Thousands of elementary, middle, and high schools across the nation are gearing up to celebrate Red Ribbon Week with a classroom door decorating and photo contest. Other schools may use the extensive list of resources available at redribbon.org to take the annual event to deeper and perhaps more meaningful levels. But every October, I feel hesitant to fully embrace this widely popular drug prevention campaign. This year’s Red Ribbon Week theme seems straight forward enough, “Life is your journey. Travel drug free.” What possible critique could a classroom teacher have of such an obviously positive program?
For starters, Red Ribbon Week was born out of the “war on drugs” and Nancy Reagan’s “Just Say No” campaign. Nancy Reagan was an Honorary Chair of the National Federation of Parents for Drug Free Youth when the organization began in 1980, the same year Ronald Reagan was elected President. When NFP launched Red Ribbon Week in 1985, the mass incarceration effort of the Reagan administration, fueled by mandatory minimums for non-violent drug offenses, was in full swing. At best, “Just Say No” is now used as a meme characterizing an incredible level of ineffectiveness. At worst, those three little words symbolize almost 50 years of failed drug policies and a calculated campaign of assault on black and brown lives, the legacy of which continues today (see the film 13th).
When National Family Partnership launched Red Ribbon Week in 1985, the mass incarceration effort of the Reagan administration, fueled by zero tolerance policies toward non-violent drug offenses, was in full swing.
Nowhere on the Red Ribbon Week website could I find anything critical of either the “war on drugs” or “Just Say No.” Certainly, drug prevention education has evolved over the last 30 years, and Red Ribbon Week resources reflect some of that, but to stand firmly on the legacy established by Nancy Reagan is problematic to say the least. Even D.A.R.E., the top-down, police driven, extreme scare tactics wing of drug prevention, has distanced itself from “Just Say No.” It is disingenuous for Red Ribbon Week to exist as a drug prevention and awareness campaign without including a comprehensive critique of mass incarceration and the dire need for criminal justice reform in the United States.

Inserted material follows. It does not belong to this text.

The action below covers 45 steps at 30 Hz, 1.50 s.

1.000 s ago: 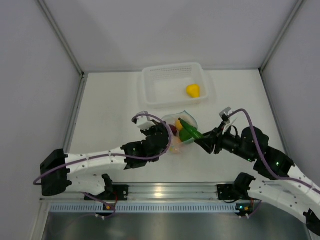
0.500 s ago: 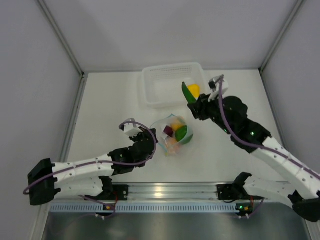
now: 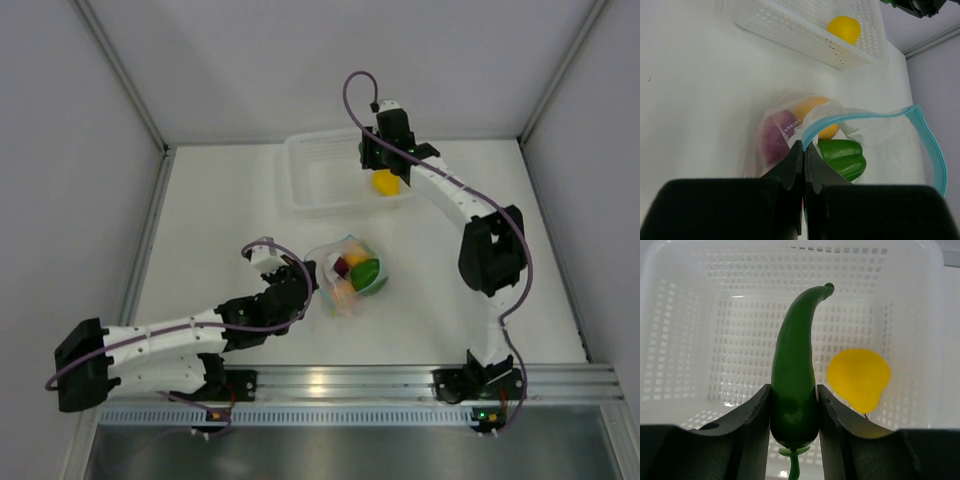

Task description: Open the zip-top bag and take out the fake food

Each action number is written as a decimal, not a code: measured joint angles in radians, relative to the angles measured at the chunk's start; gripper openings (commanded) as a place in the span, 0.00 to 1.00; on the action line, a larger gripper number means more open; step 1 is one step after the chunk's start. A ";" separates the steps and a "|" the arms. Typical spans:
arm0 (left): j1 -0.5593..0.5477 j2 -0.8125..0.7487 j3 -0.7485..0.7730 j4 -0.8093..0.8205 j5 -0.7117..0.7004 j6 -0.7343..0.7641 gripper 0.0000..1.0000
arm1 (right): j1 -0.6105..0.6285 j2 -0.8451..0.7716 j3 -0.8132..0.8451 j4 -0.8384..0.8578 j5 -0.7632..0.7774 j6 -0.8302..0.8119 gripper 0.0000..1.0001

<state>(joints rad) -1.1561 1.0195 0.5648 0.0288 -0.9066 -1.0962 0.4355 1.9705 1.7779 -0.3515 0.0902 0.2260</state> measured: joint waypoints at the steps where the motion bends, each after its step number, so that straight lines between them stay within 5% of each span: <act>1: 0.000 0.003 0.000 0.000 0.002 0.002 0.00 | 0.000 0.035 0.029 -0.011 0.003 -0.005 0.34; 6: 0.002 0.018 0.001 0.000 0.022 0.021 0.00 | 0.000 0.145 0.105 -0.058 0.021 -0.019 0.72; 12: 0.002 0.019 0.011 -0.001 0.034 0.037 0.00 | 0.003 0.147 0.122 -0.084 0.023 -0.040 0.99; 18: 0.002 0.030 0.064 -0.006 0.061 0.060 0.00 | 0.004 -0.054 -0.008 -0.091 0.015 -0.018 0.99; 19: 0.002 0.033 0.074 -0.007 0.066 0.062 0.00 | 0.002 -0.143 -0.084 -0.079 -0.018 -0.007 0.97; 20: 0.002 0.037 0.086 -0.007 0.072 0.067 0.00 | 0.001 -0.233 -0.147 -0.075 -0.062 0.004 0.82; 28: 0.002 0.060 0.152 -0.008 0.099 0.074 0.00 | 0.031 -0.748 -0.414 -0.060 -0.249 0.084 0.54; 32: 0.002 0.093 0.192 -0.008 0.118 0.073 0.00 | 0.171 -0.910 -0.561 -0.087 -0.213 0.101 0.38; 39: 0.002 0.174 0.266 -0.007 0.156 0.061 0.00 | 0.404 -1.081 -0.786 -0.124 -0.128 0.173 0.34; 45: 0.002 0.239 0.331 -0.007 0.203 0.031 0.00 | 0.452 -1.136 -0.971 -0.076 -0.059 0.250 0.30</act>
<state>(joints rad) -1.1545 1.2583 0.8955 0.0219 -0.7040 -1.0649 0.8875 0.8349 0.8070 -0.4271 0.0311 0.4763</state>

What is also not reflected in the resources provided for Red Ribbon Week is the ongoing sweeping decriminalization and legalization of marijuana. Despite 30 states passing “medical marijuana” laws, the Drug Enforcement Agency (DEA) continues to list marijuana as a schedule 1 drug with no “accepted medical use.” Much like the policies of the U.S. government, drug prevention campaigns like Red Ribbon Week continue to misrepresent the science and data related to marijuana use among adults.
For instance, the 2018 Red Ribbon Week infographic shown below includes the statement, “The THREE most widely used drugs by youth and adults: alcohol, prescription drugs and marijuana.” The implication is that these three drugs represent comparable threats to the health and well-being of young people. The truth that the Red Ribbon Week infographic conveniently omits is that annually there are reported alcohol and prescription drug related deaths combined ranging in excess of 100,000. Marijuana related deaths, on the other hand, (though the exact number is debated) is arguably in the single digits. Which begs the question, what would a drug prevention curriculum that is honest about the history, science, and politics of marijuana look like?
Sprinkled in the Red Ribbon Week curriculum and tools for grades 6-8 are a few resources specifically related to addiction. The majority, however, can be categorized roughly as either drug awareness (shocking facts and interesting drug names) or decision making (life skills). The aim of these resources is to push for complete drug abstinence, a more nuanced form of drug prevention compared to “Just Say No,” but strict abstinence nonetheless. To be sure, young people should not be using alcohol, tobacco, marijuana, and a host of prescription opioid medications. But the facts are that many adults try various illicit drugs and do not create patterns of behavior leading to addiction and continue living productive lives. And students deserve the facts.
Students deserve the knowledge of the racial and economic injustice built into the very fabric of drug policy enforcement. Students deserve to know that they may or may not be genetically predisposed to drug addiction. Students deserve to know about the recent rise of supervised injection sites. Students should study the emerging science confirming addiction as a disease, and therefore something to be treated instead of punished. Students deserve the honesty and integrity that comes with a curriculum focused on harm reduction over abstinence. The outdated practices of traditional drug prevention programs like Red Ribbon Week need either to be replaced entirely or made susceptible to major reform.